Task brief.
Scan the entries below for the string "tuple" and copy every line where it turns up.

Listed entries.
━━━━━━

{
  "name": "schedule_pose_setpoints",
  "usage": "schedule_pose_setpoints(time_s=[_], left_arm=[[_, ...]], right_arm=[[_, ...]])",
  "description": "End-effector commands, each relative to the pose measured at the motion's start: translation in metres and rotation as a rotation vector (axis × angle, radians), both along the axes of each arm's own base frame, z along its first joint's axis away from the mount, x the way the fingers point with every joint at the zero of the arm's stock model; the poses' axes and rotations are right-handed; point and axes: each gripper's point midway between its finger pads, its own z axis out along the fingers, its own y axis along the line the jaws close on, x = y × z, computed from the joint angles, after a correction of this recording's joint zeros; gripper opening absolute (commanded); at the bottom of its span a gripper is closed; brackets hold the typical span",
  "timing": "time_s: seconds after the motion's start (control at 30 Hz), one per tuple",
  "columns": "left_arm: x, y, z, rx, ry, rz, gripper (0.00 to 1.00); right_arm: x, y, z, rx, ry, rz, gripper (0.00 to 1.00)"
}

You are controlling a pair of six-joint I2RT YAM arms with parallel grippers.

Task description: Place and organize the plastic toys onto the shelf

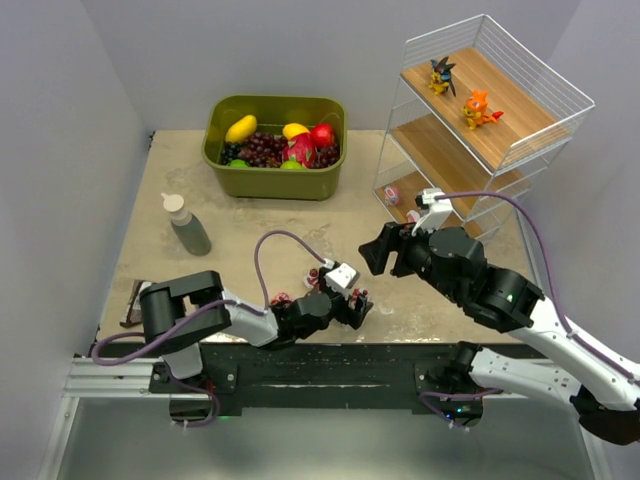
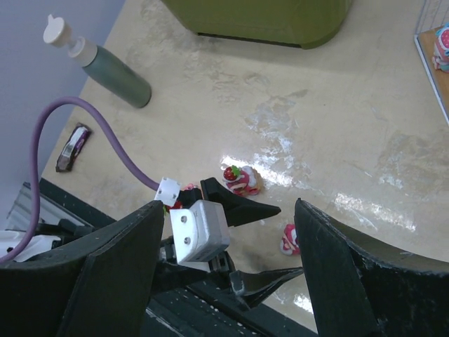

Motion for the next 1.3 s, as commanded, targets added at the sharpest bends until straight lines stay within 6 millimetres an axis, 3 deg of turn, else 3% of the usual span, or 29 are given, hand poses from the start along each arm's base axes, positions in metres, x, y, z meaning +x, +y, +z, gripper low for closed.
schedule_pose_setpoints(time_s=[0.0, 0.33, 0.57, 1.0, 1.1, 1.27], left_arm=[[0.013, -0.013, 0.017, -0.052, -0.051, 0.048, 0.85], [0.013, -0.010, -0.007, -0.012, -0.022, 0.061, 0.73], [0.015, -0.009, -0.012, 0.003, -0.037, 0.065, 0.65], [0.023, -0.018, -0.009, -0.007, -0.070, 0.075, 0.61], [0.024, -0.022, -0.006, -0.012, -0.082, 0.070, 0.52], [0.024, -0.028, -0.008, -0.002, -0.083, 0.052, 0.23]], right_arm=[[-0.004, -0.006, 0.019, 0.016, -0.045, 0.011, 0.78], [-0.004, -0.008, 0.015, 0.009, -0.046, 0.010, 0.78], [-0.005, -0.009, 0.012, 0.005, -0.046, 0.009, 0.78], [-0.006, -0.014, 0.010, 0.006, -0.047, -0.002, 0.78], [-0.007, -0.015, 0.010, 0.007, -0.048, -0.006, 0.78], [-0.009, -0.019, 0.019, 0.023, -0.063, -0.007, 0.78]])
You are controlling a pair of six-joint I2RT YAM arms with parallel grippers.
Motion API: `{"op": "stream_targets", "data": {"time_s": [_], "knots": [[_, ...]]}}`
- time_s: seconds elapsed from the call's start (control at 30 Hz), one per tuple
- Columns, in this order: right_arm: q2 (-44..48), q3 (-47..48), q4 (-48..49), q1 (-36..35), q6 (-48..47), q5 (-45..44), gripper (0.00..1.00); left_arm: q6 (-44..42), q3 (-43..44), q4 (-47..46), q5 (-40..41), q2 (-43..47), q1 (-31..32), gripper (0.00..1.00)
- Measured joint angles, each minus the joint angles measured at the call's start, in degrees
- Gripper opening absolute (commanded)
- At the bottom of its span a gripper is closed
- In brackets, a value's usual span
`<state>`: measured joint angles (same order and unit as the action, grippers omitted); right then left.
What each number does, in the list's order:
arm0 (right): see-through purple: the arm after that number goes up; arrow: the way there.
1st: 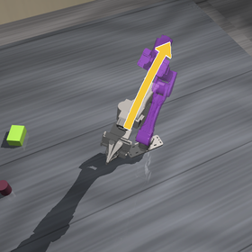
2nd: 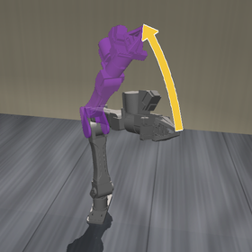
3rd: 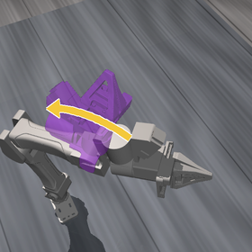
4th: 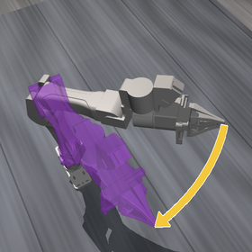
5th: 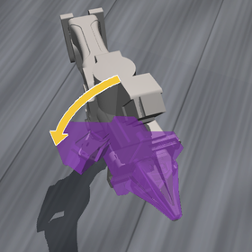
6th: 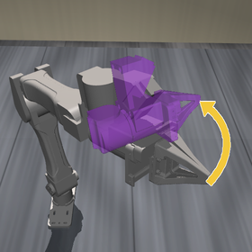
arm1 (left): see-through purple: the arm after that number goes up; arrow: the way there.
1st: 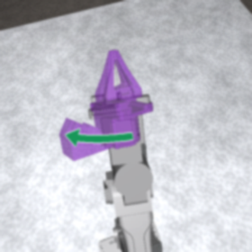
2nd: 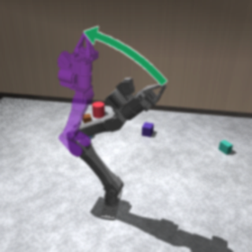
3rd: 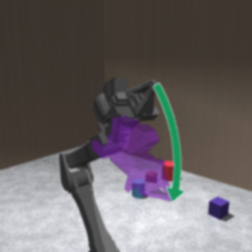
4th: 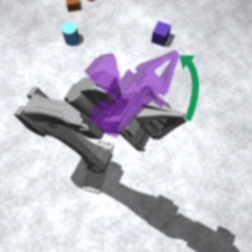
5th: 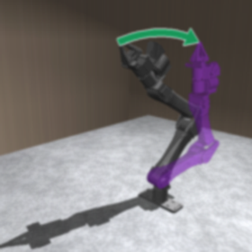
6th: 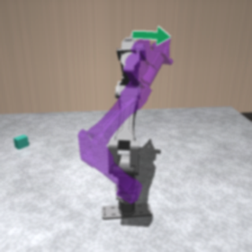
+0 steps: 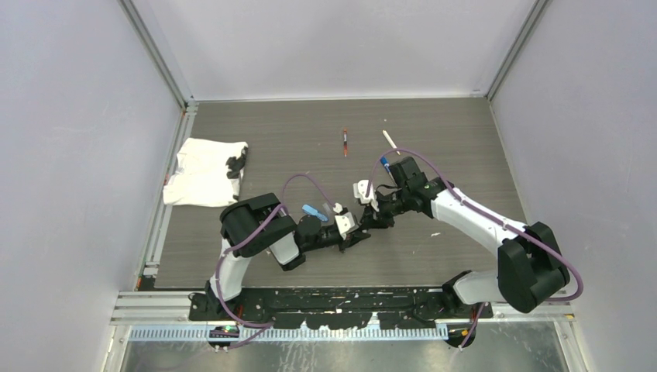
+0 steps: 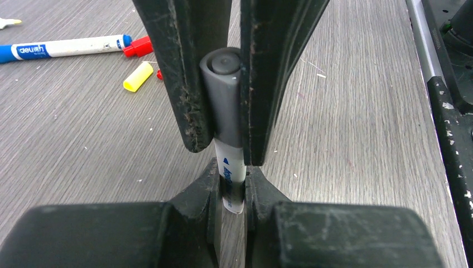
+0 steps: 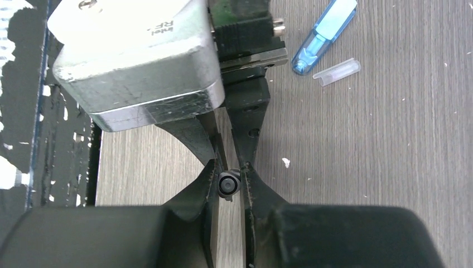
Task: Insert the pens into the pen caps
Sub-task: Press the pen cap onto the pen.
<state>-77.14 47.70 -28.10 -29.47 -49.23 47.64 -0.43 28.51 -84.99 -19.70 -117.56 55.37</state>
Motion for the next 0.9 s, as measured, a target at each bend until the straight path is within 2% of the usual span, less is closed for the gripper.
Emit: {"op": "stream_targets", "data": {"time_s": [0.2,0.57,0.77,0.9], "knots": [[-0.9,1.7,-3.3,-0.9,-5.3,-1.5,0.01,0.0,0.0,0.0,0.0,0.0,0.0,0.01],[-2.3,4.0,-7.3,-1.2,-8.7,-2.6,0.01,-0.3,-0.3,1.2,1.2,1.0,-0.2,0.01],[-3.3,4.5,-4.6,-1.9,-2.6,-2.6,0.01,-0.8,-3.3,7.8,8.1,7.2,1.0,0.0],[-3.3,4.5,-2.4,-1.8,2.2,-1.9,0.01,-0.1,-3.5,10.7,9.8,9.6,1.2,0.0]]}}
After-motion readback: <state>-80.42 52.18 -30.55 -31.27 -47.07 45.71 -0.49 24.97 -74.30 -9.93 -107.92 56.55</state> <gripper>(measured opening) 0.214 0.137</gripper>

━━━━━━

Result of this task.
  "timing": "time_s: seconds after the motion's start (control at 30 Hz), one per tuple",
- time_s: seconds elapsed from the call's start (control at 30 Hz), one per tuple

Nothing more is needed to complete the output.